● DESCRIPTION OF THE TASK: For each line of the data below, copy it if it holds the word "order".

*** Opening DATA BELOW ***

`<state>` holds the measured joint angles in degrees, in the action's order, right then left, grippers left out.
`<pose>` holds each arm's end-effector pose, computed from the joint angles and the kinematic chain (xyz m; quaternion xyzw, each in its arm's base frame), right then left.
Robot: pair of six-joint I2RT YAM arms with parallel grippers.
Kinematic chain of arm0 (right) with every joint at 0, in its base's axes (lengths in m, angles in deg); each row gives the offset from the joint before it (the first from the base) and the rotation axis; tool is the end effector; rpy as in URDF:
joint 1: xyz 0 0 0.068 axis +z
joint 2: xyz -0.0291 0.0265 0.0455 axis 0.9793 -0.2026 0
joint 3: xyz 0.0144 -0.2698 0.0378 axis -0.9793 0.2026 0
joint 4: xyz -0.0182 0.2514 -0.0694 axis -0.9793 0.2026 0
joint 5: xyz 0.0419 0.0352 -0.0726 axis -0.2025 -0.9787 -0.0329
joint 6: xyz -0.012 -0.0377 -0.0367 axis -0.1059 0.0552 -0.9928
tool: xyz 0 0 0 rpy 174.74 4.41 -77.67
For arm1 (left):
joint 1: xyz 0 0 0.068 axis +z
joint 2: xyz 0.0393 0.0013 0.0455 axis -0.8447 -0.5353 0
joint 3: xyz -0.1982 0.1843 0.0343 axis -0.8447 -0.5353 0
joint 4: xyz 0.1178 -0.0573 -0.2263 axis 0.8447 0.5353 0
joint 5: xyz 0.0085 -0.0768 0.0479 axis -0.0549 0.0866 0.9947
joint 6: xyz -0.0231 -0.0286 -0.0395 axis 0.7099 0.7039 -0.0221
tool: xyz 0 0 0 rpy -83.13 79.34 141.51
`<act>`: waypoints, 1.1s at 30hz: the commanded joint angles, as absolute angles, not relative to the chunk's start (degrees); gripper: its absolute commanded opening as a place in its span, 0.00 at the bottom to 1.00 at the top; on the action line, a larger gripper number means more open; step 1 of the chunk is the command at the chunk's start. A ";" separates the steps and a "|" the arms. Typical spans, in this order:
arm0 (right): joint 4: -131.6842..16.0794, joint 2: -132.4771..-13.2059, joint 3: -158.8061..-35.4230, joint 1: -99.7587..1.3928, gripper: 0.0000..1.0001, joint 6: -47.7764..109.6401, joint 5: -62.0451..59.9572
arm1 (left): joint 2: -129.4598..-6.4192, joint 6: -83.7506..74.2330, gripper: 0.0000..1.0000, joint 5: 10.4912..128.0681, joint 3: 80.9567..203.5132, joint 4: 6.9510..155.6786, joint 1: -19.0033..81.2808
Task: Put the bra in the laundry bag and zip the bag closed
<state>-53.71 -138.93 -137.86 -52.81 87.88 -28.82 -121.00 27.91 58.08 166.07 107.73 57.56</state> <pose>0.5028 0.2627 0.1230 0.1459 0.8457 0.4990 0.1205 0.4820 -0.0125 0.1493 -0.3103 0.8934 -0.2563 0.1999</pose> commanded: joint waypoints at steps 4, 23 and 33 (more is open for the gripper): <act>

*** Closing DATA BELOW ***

● EXERCISE SOLUTION:
`<state>` holds the measured joint angles in degrees, in the action's order, right then left, grippers left out.
`<act>`: waypoints, 1.1s at 30hz: the commanded joint angles, as absolute angles, not relative to the chunk's start (degrees); gripper: its absolute commanded opening as a place in its span, 0.00 at the bottom to 1.00 at the top; on the action line, a larger gripper number means more open; step 1 of the chunk is the command at the chunk's start. A ";" separates the steps and a "|" the arms. Typical spans, in this order:

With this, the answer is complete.